Como será a implantação da política nacional da Cáritas Brasileira nas ações com crianças, adolescentes e jovens? A Política foi elaborada de modo que seja implementada nas diferentes instâncias da Rede Cáritas: Cáritas paroquiais e diocesanas; Cáritas regionais e Cáritas Nacional. Existe na Cáritas Brasileira uma diversidade de ações, dependendo das regiões do país e das necessidades básicas daquele território. Assim, é importante que cada instância se adapte à Política nos contextos em que está e em que o PIAJ está incorporado como Programa ou mesmo em outros programas e projetos em que as ações estão relacionadas com crianças, adolescentes e jovens. Com a implantação da Política Nacional, as crianças, os(as) adolescentes e os(as) jovens estão protegidos(as) e o risco da vulnerabilidade está minimizado, com menos chances de abusos ou explorações e mais chances de conquista de direitos. Os(as) colaboradores(as) da organização, informados(as) e capacitados(as) sobre o comportamento e modo metodológico de proceder, estarão seguros(as) do seu papel e seus direitos. A organização deixa claro seu compromisso com as crianças, adolescentes e jovens e seus objetivos a médio e longo prazo com o PIAJ e respectivos projetos e dispõe de elementos pedagógicos e metodológicos que orientam as parcerias com outros grupos, movimentos e pastorais, bem como as parcerias na mobilização de recursos.

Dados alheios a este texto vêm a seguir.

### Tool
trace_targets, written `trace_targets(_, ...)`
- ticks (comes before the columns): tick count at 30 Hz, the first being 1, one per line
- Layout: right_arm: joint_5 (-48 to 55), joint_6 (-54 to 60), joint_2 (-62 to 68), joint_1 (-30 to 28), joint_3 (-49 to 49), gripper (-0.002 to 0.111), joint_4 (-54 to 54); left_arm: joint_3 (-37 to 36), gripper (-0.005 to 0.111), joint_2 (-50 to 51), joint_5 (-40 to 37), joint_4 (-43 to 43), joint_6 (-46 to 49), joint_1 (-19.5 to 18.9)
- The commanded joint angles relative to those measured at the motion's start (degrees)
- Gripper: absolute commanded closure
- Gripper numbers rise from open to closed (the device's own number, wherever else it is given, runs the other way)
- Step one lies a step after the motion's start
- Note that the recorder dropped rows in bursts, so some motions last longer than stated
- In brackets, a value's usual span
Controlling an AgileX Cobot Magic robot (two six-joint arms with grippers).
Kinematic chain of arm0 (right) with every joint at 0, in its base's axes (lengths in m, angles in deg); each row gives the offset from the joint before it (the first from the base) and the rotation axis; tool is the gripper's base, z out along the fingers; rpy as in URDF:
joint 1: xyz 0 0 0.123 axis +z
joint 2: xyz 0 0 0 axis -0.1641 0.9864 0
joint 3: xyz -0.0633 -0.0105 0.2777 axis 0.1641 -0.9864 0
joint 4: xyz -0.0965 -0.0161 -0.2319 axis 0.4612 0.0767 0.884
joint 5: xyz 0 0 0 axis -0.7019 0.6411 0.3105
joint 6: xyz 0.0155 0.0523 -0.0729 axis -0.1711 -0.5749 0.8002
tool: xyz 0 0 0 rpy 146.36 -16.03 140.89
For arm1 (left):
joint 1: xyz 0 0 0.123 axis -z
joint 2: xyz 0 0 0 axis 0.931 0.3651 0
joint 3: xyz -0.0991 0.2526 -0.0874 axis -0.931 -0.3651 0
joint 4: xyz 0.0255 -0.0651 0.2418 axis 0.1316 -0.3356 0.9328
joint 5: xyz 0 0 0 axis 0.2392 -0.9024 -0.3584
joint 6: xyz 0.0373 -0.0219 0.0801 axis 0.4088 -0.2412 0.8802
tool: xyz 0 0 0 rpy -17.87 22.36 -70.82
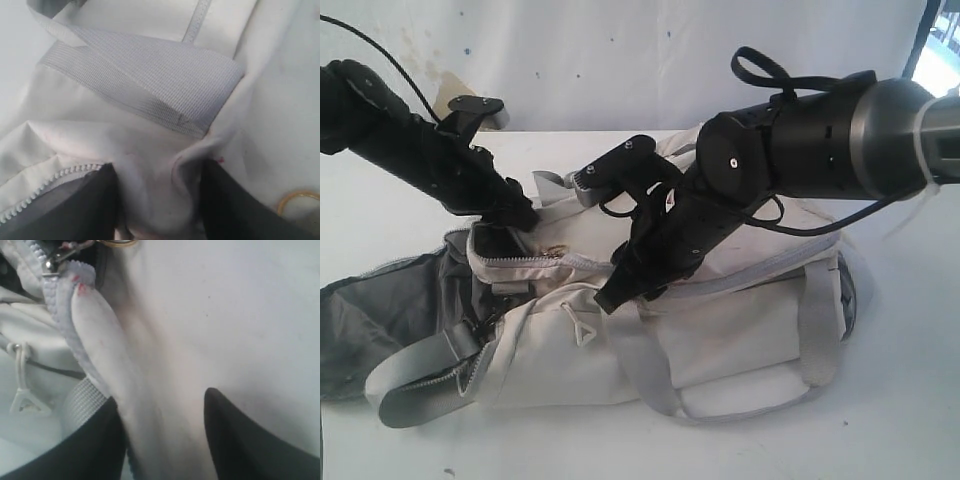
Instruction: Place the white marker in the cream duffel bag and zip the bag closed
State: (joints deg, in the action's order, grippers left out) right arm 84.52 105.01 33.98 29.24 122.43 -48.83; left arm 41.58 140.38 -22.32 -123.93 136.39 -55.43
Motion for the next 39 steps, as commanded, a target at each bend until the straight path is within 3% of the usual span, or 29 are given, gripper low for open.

Como está organizada a política nacional? Foram assumidos quatro marcos fundamentais para a composição da Política Nacional. Buscamos as referências nos processos vivenciados pela Cáritas Brasileira no que diz respeito ao Programa e aos projetos executados com as crianças, adolescentes e jovens. 11


Segue uma apresentação dos quatro marcos fundamentais:

1) Conceitos de Infância, Adolescência e Juventudes: Serão apresentados os conceitos que compreendem essas categorias distintas: infância, adolescência e juventudes.

2) Redes de Proteção de Crianças, Adolescentes e Juventudes: Serão apresentados o Sistema de Garantia de Direitos e seus mecanismos.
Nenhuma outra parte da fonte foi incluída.